Parallel Box Decoding enables efficient and accurate unified visual grounding and detection by decoding geometric elements as atomic units, improving both throughput and localization quality.

AI-generated summary

Vision-language models (VLMs) commonly formulate visual grounding and detection as a coordinate-token generation problem, serializing each 2D box into multiple 1D tokens that are learned and decoded largely independently. This token-by-token decoding mismatches the coupled structure of box geometry and creates a practical inference bottleneck due to strictly sequential generation. We introduce LocateAnything, a unified generative grounding and detection framework based on Parallel Box Decoding (PBD). By decoding geometric elements such as bounding boxes and points as atomic units in a single step, LocateAnything preserves intra-box geometric coherence and unlocks substantial parallelism. We show that PBD improves both decoding throughput and localization accuracy. We further develop a scalable data engine and curate LocateAnything-Data, a large-scale dataset with more than 138 million training samples, substantially increasing data diversity for high-precision localization. Extensive evaluations show that LocateAnything advances the speed-accuracy frontier, achieving significantly higher decoding throughput while improving high-IoU localization quality across diverse benchmarks.
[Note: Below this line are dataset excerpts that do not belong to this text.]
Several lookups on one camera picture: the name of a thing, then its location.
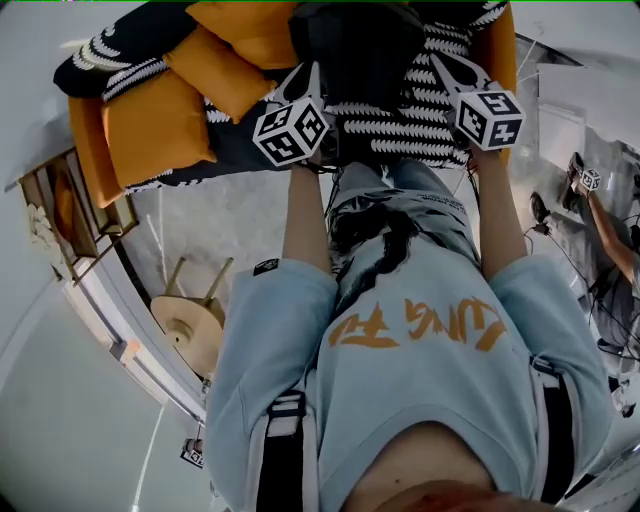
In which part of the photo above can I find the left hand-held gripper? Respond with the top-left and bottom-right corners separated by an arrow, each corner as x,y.
252,60 -> 346,168

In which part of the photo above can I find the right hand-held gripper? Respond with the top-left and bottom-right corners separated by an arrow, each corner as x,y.
429,53 -> 527,152

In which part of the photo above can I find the dark grey garment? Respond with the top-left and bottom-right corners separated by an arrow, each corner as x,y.
287,2 -> 426,109

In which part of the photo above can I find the orange sofa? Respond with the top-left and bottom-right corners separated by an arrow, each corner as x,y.
67,2 -> 519,210

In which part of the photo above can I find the person's left forearm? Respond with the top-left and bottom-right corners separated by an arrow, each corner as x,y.
281,159 -> 336,276

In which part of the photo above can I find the another person's forearm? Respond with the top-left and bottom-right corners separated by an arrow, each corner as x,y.
582,189 -> 640,281

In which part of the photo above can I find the person's right forearm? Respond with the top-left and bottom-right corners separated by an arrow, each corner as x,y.
469,147 -> 531,281

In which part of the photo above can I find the black white striped blanket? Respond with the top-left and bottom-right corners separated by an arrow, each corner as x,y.
52,2 -> 511,194

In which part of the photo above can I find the white table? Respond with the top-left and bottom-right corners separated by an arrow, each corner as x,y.
517,47 -> 640,151

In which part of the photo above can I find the person's blue jeans leg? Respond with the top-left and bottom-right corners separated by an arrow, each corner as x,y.
333,158 -> 454,201

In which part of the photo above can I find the wooden shelf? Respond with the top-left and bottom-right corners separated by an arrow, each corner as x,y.
17,147 -> 141,287

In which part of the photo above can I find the orange cloth item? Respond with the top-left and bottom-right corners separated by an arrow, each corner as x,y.
49,169 -> 84,246

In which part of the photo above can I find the round wooden stool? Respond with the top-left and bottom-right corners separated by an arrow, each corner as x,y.
149,255 -> 236,377

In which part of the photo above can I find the white soft item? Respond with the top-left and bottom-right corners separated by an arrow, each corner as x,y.
25,202 -> 69,274

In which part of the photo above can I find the person's light blue shirt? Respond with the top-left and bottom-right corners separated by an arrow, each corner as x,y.
203,187 -> 614,512

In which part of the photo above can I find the person's bare neck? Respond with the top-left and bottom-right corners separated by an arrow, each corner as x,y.
344,422 -> 501,512

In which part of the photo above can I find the white door frame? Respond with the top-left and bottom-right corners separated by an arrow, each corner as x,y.
59,244 -> 209,424

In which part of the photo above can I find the grey black harness strap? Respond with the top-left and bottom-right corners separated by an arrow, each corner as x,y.
529,354 -> 584,504
244,389 -> 321,512

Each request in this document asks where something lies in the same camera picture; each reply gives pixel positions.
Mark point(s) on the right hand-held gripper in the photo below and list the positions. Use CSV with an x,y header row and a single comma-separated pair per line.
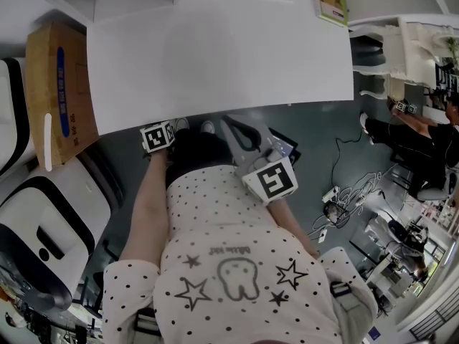
x,y
276,185

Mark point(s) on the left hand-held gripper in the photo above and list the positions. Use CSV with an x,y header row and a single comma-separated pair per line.
x,y
157,138

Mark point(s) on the white desk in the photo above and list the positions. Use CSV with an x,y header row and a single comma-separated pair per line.
x,y
222,56

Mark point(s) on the person's right forearm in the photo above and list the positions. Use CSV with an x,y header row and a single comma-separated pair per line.
x,y
290,224

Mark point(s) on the person's left forearm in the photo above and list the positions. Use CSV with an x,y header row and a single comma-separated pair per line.
x,y
147,206

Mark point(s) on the person's left white shoe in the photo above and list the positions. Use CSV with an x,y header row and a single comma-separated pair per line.
x,y
181,124

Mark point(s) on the person's white shoe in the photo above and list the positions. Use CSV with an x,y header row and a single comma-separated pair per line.
x,y
181,124
208,127

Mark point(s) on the person's black trousers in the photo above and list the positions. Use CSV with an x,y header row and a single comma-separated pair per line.
x,y
201,152

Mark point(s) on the person's right white shoe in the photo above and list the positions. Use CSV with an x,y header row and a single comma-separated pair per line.
x,y
208,127

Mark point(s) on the person's white dotted shirt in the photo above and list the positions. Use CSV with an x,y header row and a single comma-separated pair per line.
x,y
233,235

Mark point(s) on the white power strip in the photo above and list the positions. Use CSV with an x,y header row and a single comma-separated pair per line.
x,y
330,194

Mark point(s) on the brown cardboard box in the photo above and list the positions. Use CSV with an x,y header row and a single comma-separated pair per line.
x,y
75,95

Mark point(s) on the white plug adapter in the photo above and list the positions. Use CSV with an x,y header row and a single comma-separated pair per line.
x,y
321,235

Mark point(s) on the white and black mobile robot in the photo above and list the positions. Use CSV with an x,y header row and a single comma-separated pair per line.
x,y
10,113
54,220

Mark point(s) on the white ornate stool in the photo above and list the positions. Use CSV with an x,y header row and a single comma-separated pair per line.
x,y
396,88

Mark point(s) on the black railing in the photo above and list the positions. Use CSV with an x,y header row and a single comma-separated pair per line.
x,y
437,324

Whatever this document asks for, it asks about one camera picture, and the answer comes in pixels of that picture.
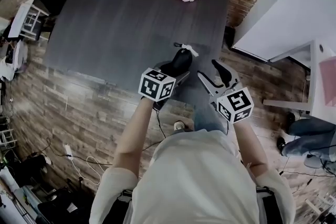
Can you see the black pouch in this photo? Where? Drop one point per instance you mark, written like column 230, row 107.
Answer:
column 182, row 61

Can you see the dark grey table white legs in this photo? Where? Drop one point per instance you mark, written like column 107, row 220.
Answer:
column 126, row 29

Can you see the person's white shirt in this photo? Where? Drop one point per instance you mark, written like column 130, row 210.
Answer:
column 194, row 181

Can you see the white desk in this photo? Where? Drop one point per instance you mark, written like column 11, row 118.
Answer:
column 315, row 81

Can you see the small white table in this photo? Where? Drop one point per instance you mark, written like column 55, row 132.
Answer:
column 21, row 21

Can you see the white cloth pile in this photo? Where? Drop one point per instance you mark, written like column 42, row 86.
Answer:
column 14, row 60

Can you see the black equipment bag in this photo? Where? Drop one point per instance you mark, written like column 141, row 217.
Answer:
column 34, row 170

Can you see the white power strip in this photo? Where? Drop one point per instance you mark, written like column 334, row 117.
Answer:
column 68, row 151

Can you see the person's left forearm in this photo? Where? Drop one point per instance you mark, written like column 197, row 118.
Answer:
column 134, row 133

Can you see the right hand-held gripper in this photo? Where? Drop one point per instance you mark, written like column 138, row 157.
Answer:
column 236, row 105

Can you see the pink translucent box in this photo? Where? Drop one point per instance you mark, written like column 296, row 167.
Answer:
column 328, row 84

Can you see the white partition panel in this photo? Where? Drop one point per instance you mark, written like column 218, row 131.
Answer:
column 283, row 8

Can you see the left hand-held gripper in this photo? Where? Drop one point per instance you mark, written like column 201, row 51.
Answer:
column 156, row 85

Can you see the person's right forearm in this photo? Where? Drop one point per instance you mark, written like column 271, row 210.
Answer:
column 249, row 147

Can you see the person's jeans leg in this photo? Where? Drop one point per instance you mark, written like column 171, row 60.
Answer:
column 208, row 120

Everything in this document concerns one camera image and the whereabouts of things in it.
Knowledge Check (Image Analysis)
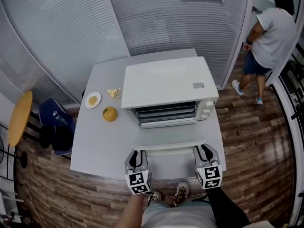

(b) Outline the white rectangular table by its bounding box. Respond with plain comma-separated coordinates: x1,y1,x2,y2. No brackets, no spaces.
70,48,227,181

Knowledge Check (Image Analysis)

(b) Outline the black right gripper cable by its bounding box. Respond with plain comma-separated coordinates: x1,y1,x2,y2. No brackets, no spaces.
191,194,211,203

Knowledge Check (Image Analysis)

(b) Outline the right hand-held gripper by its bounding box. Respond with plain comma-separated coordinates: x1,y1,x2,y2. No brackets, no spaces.
193,144,223,190

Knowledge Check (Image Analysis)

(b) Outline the person's light shirt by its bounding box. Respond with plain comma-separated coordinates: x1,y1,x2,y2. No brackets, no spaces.
142,199,218,228

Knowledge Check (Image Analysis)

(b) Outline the small white plate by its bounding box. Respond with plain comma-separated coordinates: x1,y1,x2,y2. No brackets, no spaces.
85,91,102,109

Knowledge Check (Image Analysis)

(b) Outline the black metal stand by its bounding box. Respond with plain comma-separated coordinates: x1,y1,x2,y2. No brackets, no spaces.
0,122,29,182

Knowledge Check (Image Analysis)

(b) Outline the white glass oven door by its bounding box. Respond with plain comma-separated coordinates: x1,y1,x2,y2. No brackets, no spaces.
132,120,207,155

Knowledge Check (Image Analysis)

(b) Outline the yellow round fruit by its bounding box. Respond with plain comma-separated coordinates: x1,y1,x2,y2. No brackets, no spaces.
102,106,118,123

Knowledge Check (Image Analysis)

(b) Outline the person's right forearm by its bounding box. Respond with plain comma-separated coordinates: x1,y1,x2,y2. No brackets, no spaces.
204,185,251,228

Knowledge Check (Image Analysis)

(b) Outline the person's left shoe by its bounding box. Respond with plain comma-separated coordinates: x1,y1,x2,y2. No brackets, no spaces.
147,191,162,208

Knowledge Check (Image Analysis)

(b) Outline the black metal railing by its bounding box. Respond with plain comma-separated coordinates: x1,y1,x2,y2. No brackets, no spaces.
277,41,304,224

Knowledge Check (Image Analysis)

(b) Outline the person's left forearm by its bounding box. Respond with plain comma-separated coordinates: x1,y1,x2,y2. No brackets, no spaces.
118,192,148,228

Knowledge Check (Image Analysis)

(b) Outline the person's shoe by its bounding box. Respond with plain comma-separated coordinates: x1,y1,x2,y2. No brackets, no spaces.
147,191,162,208
173,181,190,207

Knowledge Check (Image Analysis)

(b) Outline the triangular cake slice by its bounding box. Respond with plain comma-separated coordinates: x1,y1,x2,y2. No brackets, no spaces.
106,87,123,101

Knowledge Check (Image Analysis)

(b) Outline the white toaster oven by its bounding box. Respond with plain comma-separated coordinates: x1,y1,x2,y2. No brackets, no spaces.
121,56,219,129

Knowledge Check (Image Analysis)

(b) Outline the clear water bottle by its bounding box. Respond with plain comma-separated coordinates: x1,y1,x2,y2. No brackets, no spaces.
52,111,69,127

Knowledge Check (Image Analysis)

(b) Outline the person's right shoe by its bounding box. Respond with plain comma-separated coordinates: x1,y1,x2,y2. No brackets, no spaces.
173,181,190,207

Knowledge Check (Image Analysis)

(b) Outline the blue plastic chair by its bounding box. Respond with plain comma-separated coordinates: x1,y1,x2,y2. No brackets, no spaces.
38,97,77,157

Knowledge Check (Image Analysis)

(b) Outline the round yellow table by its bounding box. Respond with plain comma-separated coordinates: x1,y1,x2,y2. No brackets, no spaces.
7,90,41,148

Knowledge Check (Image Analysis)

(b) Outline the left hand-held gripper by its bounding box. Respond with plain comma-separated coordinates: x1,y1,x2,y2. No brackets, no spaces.
124,150,153,196

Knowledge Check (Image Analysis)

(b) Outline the black cloth bag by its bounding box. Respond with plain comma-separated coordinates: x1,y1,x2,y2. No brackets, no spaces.
39,124,75,152

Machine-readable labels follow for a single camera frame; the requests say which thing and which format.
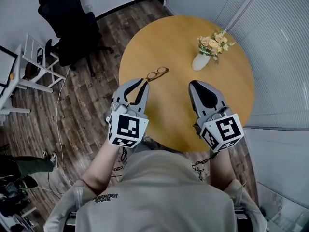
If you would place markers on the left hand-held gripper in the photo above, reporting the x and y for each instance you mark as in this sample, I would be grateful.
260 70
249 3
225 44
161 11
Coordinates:
128 129

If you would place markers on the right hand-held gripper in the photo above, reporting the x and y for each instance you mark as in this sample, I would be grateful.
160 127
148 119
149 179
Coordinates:
224 129

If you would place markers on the brown-framed glasses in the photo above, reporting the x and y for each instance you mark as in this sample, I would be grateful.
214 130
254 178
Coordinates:
152 75

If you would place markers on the person's right forearm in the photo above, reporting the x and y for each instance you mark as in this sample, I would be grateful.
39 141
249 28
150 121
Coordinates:
220 170

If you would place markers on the person's left forearm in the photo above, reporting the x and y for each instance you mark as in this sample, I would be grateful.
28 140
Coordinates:
103 165

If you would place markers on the white vase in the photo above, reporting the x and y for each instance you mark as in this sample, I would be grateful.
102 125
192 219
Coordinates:
200 61

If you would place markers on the bunch of peach flowers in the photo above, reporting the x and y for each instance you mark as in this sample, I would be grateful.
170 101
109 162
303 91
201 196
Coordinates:
213 43

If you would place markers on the black office chair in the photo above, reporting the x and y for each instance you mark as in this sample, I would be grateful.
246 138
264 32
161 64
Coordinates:
72 28

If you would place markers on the white slatted rack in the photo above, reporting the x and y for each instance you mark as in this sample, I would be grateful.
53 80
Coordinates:
36 57

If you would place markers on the person's beige shirt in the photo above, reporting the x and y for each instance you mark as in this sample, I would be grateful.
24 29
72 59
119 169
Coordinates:
154 197

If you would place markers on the white desk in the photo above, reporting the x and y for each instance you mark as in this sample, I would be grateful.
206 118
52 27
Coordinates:
14 91

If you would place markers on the small orange object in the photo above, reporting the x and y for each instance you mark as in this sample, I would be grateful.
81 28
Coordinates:
12 76

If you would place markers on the black-framed monitor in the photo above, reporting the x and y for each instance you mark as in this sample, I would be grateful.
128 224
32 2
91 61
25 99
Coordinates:
6 66

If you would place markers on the black camera equipment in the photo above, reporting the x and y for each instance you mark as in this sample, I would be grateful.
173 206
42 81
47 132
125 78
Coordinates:
14 192

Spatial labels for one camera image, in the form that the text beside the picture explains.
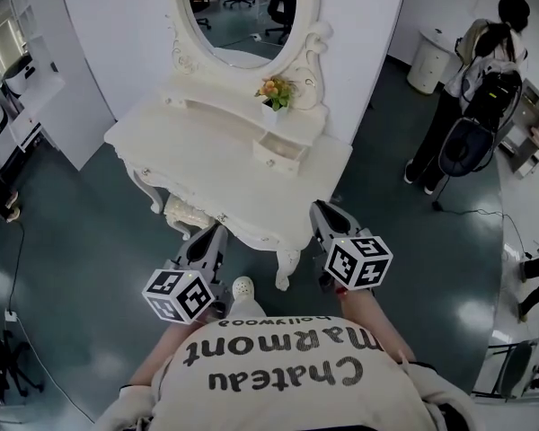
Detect grey open shelf cabinet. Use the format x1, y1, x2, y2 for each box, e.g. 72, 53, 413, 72
502, 78, 539, 179

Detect white perforated clog shoe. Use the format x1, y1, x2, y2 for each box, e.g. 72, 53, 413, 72
231, 276, 257, 303

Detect black office chair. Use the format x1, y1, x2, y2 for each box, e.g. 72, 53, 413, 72
0, 321, 44, 403

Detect person's right forearm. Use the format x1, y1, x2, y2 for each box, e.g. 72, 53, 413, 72
339, 287, 417, 363

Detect white round cabinet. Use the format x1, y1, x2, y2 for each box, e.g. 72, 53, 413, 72
406, 27, 464, 94

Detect cream printed t-shirt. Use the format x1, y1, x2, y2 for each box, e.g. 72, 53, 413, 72
150, 314, 437, 431

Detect grey chair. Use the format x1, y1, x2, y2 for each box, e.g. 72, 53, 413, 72
471, 341, 535, 399

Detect person's left forearm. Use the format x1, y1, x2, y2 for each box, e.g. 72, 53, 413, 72
129, 321, 208, 388

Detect white cubby shelf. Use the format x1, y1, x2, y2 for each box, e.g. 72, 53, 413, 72
8, 0, 50, 57

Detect black equipment backpack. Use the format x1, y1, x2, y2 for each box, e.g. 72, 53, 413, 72
437, 69, 522, 179

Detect oval mirror white frame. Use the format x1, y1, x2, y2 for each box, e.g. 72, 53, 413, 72
165, 0, 333, 107

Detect person's white sleeve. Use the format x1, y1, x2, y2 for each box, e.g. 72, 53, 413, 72
93, 383, 156, 431
403, 360, 482, 431

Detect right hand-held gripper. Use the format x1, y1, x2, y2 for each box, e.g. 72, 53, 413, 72
308, 199, 394, 292

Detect person's white trouser leg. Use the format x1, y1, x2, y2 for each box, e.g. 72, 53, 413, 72
228, 294, 266, 321

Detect orange flowers white pot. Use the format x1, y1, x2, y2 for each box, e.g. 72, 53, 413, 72
254, 75, 296, 125

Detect person's white right sleeve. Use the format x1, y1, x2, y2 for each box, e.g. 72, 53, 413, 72
403, 360, 482, 431

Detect white ornate dressing table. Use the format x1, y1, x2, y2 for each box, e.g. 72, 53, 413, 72
103, 0, 354, 292

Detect white counter unit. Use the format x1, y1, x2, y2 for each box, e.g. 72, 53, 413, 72
8, 0, 118, 172

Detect person's white left sleeve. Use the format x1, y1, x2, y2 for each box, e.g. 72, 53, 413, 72
93, 383, 156, 431

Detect small white drawer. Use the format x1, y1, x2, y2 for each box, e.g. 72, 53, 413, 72
252, 131, 310, 175

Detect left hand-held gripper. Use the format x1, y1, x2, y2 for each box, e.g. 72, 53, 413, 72
142, 224, 233, 326

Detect white upholstered stool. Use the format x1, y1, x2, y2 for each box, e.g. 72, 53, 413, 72
163, 194, 216, 242

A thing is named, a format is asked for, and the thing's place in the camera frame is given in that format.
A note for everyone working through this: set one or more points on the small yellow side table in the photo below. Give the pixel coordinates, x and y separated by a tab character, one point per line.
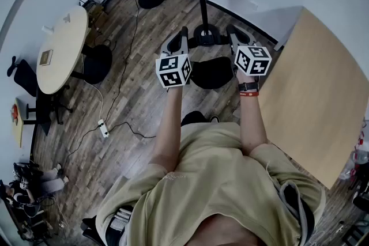
18	126

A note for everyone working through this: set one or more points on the person's black trouser leg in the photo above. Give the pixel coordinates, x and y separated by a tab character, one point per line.
193	118

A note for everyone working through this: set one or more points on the square light wooden table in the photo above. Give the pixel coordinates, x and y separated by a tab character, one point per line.
311	89

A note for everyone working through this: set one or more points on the black wristwatch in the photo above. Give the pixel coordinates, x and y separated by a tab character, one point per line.
248	86

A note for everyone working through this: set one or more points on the person's right forearm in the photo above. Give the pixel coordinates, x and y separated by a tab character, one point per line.
250	121

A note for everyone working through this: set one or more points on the person's left forearm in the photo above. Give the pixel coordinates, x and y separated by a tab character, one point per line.
170	124

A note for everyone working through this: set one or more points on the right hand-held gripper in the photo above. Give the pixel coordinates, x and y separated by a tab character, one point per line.
253	62

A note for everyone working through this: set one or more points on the white power strip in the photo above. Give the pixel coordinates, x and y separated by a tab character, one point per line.
103	128

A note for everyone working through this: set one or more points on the red wristband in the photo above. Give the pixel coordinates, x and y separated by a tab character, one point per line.
248	93

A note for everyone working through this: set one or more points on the brown flat box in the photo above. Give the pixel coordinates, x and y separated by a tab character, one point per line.
46	57

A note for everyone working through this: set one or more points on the black round stool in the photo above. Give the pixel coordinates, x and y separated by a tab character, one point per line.
213	73

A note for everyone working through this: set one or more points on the black office chair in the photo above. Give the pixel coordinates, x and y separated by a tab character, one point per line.
356	234
24	77

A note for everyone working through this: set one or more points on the person's right shoe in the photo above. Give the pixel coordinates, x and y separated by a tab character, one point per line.
214	118

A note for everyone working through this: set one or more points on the orange object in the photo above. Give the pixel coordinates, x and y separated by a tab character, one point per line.
15	112

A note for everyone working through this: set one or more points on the round wooden table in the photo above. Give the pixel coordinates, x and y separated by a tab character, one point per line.
62	49

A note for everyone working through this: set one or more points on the small pale paper object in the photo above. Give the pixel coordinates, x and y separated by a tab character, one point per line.
67	18

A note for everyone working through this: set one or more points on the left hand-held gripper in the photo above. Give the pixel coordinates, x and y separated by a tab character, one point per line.
173	70

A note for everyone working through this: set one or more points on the brown cardboard boxes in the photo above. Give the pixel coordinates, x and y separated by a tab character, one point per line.
96	17

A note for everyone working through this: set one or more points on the black round chair seat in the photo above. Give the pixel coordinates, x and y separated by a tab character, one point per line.
98	64

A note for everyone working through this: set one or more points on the person's beige shirt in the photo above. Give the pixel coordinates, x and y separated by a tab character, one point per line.
216	170

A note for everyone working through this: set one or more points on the clear plastic bottle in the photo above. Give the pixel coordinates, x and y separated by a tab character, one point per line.
356	164

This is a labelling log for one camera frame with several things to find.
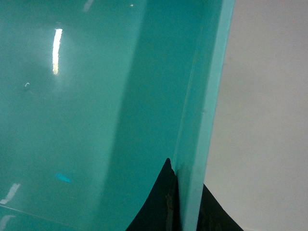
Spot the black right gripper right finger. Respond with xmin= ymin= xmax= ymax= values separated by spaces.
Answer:
xmin=196 ymin=185 xmax=243 ymax=231

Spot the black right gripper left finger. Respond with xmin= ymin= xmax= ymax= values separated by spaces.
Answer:
xmin=127 ymin=158 xmax=182 ymax=231

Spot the teal plastic bin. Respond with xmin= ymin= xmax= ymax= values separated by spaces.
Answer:
xmin=0 ymin=0 xmax=235 ymax=231

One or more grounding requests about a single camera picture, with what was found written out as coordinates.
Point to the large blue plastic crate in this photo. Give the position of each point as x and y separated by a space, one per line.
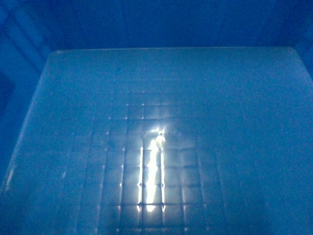
156 117

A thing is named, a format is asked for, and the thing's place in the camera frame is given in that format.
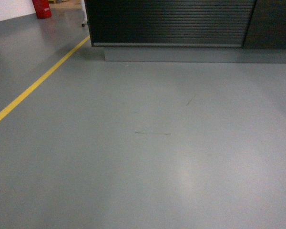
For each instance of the red fire extinguisher box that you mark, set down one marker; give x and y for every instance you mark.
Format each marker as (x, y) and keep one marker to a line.
(42, 9)

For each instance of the black checkout counter cabinet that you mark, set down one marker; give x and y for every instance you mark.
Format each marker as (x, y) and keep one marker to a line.
(233, 31)

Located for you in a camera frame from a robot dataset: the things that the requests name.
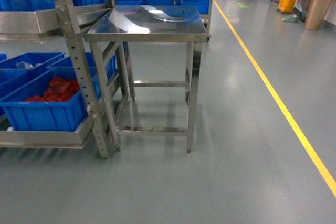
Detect red parts pile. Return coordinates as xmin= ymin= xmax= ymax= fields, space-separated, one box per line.
xmin=24 ymin=76 xmax=80 ymax=102

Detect blue bin with red parts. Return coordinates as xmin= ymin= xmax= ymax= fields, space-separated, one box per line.
xmin=1 ymin=69 xmax=87 ymax=132

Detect stainless steel side table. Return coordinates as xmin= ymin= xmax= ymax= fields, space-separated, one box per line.
xmin=84 ymin=5 xmax=207 ymax=153

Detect stainless steel flow rack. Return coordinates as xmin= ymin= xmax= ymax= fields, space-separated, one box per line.
xmin=1 ymin=0 xmax=124 ymax=158

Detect gold planter pot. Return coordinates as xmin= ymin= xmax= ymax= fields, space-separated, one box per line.
xmin=304 ymin=0 xmax=333 ymax=30

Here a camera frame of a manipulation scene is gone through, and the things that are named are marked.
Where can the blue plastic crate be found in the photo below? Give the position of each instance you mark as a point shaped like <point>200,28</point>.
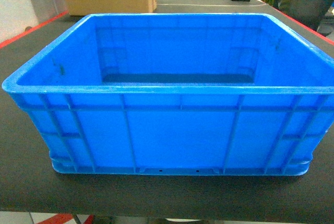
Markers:
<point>178,94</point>

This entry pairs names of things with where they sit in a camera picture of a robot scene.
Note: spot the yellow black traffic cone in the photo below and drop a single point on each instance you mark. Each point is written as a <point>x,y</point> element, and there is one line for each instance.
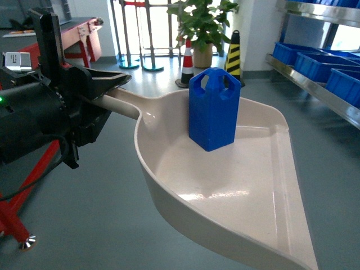
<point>233,59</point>

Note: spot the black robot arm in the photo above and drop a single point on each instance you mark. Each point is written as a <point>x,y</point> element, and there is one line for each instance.
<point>22,95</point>

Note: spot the potted green plant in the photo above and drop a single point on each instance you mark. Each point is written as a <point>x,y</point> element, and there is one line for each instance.
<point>202,22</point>

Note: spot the metal barrier stand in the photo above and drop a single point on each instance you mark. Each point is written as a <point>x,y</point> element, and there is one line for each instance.
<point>134,22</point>

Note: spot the beige plastic dustpan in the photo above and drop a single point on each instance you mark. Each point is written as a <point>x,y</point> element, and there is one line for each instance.
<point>241,201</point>

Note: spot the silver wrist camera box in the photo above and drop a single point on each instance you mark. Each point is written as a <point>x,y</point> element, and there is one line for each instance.
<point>19,62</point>

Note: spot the blue plastic block part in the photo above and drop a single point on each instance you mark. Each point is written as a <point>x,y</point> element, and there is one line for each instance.
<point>214,97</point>

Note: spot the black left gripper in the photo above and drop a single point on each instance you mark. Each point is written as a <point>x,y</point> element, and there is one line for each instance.
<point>66,114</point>

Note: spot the stainless steel shelf rack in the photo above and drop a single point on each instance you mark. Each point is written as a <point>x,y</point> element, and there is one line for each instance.
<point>331,14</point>

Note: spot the red white traffic cone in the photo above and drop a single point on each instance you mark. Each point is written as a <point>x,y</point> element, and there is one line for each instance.
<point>187,68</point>

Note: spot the blue plastic bin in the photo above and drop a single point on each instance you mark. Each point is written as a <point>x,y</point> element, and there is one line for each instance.
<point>317,67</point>
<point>345,85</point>
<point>288,53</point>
The results highlight the complementary benefits of Parallel Box Decoding and large-scale training data in enabling efficient and precise unified visual grounding and detection.

Community

Paper submitter

the block-level encoding with a fixed length L=6 that packs a bounding box and two structural tokens is a surprisingly crisp way to align geometry with parallel decoding. i like that they maintain two aligned streams, a standard next-token prediction and a block-level multi-token prediction, with a specialized attention mask that keeps them isolated yet shares context. btw arxivlens has a solid breakdown that helped me parse the details here: https://arxivlens.com/PaperView/Details/locateanything-fast-and-high-quality-vision-language-grounding-with-parallel-box-decoding-5024-c610b253. one practical question i have is how sensitive the performance is to the chosen block length or to padding in really crowded scenes where many boxes compactly overlap? overall, the data scale in locateanything-data plus this parallel decoding seems to be the right recipe to push both speed and high-iou accuracy in real-world grounding tasks.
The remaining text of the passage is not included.